-- Material for this task follows --

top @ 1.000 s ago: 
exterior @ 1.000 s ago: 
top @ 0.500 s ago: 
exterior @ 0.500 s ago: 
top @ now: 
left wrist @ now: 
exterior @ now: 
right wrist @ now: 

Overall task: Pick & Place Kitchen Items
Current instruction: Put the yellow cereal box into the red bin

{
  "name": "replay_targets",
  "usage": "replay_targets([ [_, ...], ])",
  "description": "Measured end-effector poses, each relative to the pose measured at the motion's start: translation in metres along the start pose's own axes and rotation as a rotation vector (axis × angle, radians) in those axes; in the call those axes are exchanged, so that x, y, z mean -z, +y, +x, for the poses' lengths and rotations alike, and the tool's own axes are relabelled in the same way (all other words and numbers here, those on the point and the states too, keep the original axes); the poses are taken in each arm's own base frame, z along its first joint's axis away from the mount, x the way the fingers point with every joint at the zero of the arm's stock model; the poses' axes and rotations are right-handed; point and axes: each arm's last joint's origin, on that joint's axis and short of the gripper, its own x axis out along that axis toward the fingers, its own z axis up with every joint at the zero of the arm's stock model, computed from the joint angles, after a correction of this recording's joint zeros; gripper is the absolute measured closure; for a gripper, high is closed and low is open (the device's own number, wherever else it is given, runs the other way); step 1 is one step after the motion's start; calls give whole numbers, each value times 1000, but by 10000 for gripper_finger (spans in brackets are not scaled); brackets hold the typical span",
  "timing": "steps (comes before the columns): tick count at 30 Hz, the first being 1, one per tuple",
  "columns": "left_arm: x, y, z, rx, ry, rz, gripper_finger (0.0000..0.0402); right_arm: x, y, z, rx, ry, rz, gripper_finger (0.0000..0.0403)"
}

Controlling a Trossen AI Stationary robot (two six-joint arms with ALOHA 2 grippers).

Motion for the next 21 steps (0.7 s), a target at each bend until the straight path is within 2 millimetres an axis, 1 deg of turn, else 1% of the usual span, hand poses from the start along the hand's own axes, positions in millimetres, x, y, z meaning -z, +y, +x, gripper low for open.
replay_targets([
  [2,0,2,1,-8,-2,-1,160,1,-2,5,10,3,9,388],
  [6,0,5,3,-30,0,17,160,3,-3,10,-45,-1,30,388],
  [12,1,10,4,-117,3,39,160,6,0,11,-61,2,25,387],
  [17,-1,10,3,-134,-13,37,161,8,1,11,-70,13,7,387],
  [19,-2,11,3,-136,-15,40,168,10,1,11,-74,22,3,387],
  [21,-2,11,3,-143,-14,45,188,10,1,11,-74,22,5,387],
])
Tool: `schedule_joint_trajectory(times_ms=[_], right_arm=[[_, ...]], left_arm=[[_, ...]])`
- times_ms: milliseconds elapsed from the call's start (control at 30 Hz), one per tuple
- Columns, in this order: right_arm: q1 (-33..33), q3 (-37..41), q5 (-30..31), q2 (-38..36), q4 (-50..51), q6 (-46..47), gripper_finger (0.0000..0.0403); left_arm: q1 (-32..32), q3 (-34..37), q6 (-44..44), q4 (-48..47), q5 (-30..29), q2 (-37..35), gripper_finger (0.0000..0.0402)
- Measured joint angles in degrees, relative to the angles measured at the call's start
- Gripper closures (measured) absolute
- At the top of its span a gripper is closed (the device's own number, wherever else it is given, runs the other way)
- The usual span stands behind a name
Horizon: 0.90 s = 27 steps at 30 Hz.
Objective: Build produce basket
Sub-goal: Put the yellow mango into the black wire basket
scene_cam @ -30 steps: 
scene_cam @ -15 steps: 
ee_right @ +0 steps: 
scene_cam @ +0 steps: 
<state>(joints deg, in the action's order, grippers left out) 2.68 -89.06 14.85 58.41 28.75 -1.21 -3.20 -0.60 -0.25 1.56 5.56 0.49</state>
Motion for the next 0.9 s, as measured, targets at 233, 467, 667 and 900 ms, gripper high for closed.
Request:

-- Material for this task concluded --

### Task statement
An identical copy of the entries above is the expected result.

### Solution
top @ 1.000 s ago: 
exterior @ 1.000 s ago: 
top @ 0.500 s ago: 
exterior @ 0.500 s ago: 
top @ now: 
left wrist @ now: 
exterior @ now: 
right wrist @ now: 

Overall task: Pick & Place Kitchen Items
Current instruction: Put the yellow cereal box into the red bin

{
  "name": "replay_targets",
  "usage": "replay_targets([ [_, ...], ])",
  "description": "Measured end-effector poses, each relative to the pose measured at the motion's start: translation in metres along the start pose's own axes and rotation as a rotation vector (axis × angle, radians) in those axes; in the call those axes are exchanged, so that x, y, z mean -z, +y, +x, for the poses' lengths and rotations alike, and the tool's own axes are relabelled in the same way (all other words and numbers here, those on the point and the states too, keep the original axes); the poses are taken in each arm's own base frame, z along its first joint's axis away from the mount, x the way the fingers point with every joint at the zero of the arm's stock model; the poses' axes and rotations are right-handed; point and axes: each arm's last joint's origin, on that joint's axis and short of the gripper, its own x axis out along that axis toward the fingers, its own z axis up with every joint at the zero of the arm's stock model, computed from the joint angles, after a correction of this recording's joint zeros; gripper is the absolute measured closure; for a gripper, high is closed and low is open (the device's own number, wherever else it is given, runs the other way); step 1 is one step after the motion's start; calls give whole numbers, each value times 1000, but by 10000 for gripper_finger (spans in brackets are not scaled); brackets hold the typical span",
  "timing": "steps (comes before the columns): tick count at 30 Hz, the first being 1, one per tuple",
  "columns": "left_arm: x, y, z, rx, ry, rz, gripper_finger (0.0000..0.0402); right_arm: x, y, z, rx, ry, rz, gripper_finger (0.0000..0.0403)"
}

Controlling a Trossen AI Stationary robot (two six-joint arms with ALOHA 2 grippers).

Motion for the next 21 steps (0.7 s), a target at each bend until the straight path is within 2 millimetres an axis, 1 deg of turn, else 1% of the usual span, hand poses from the start along the hand's own axes, positions in millimetres, x, y, z meaning -z, +y, +x, gripper low for open.
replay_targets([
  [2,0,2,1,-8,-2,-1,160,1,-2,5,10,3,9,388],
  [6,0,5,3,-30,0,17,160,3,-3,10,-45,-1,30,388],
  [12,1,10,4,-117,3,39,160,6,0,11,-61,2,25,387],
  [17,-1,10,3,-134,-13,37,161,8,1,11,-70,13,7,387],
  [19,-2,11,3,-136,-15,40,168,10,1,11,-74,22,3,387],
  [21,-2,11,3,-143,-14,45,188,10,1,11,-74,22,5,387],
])
Tool: `schedule_joint_trajectory(times_ms=[_], right_arm=[[_, ...]], left_arm=[[_, ...]])`
- times_ms: milliseconds elapsed from the call's start (control at 30 Hz), one per tuple
- Columns, in this order: right_arm: q1 (-33..33), q3 (-37..41), q5 (-30..31), q2 (-38..36), q4 (-50..51), q6 (-46..47), gripper_finger (0.0000..0.0403); left_arm: q1 (-32..32), q3 (-34..37), q6 (-44..44), q4 (-48..47), q5 (-30..29), q2 (-37..35), gripper_finger (0.0000..0.0402)
- Measured joint angles in degrees, relative to the angles measured at the call's start
- Gripper closures (measured) absolute
- At the top of its span a gripper is closed (the device's own number, wherever else it is given, runs the other way)
- The usual span stands behind a name
Horizon: 0.90 s = 27 steps at 30 Hz.
Objective: Build produce basket
Sub-goal: Put the yellow mango into the black wire basket
scene_cam @ -30 steps: 
scene_cam @ -15 steps: 
ee_right @ +0 steps: 
scene_cam @ +0 steps: 
<state>(joints deg, in the action's order, grippers left out) 2.68 -89.06 14.85 58.41 28.75 -1.21 -3.20 -0.60 -0.25 1.56 5.56 0.49</state>
Motion for the next 0.9 s, as measured, targets at 233, 467, 667 and 900 ms, gripper high for closed.
Request:

The output returned above is complete.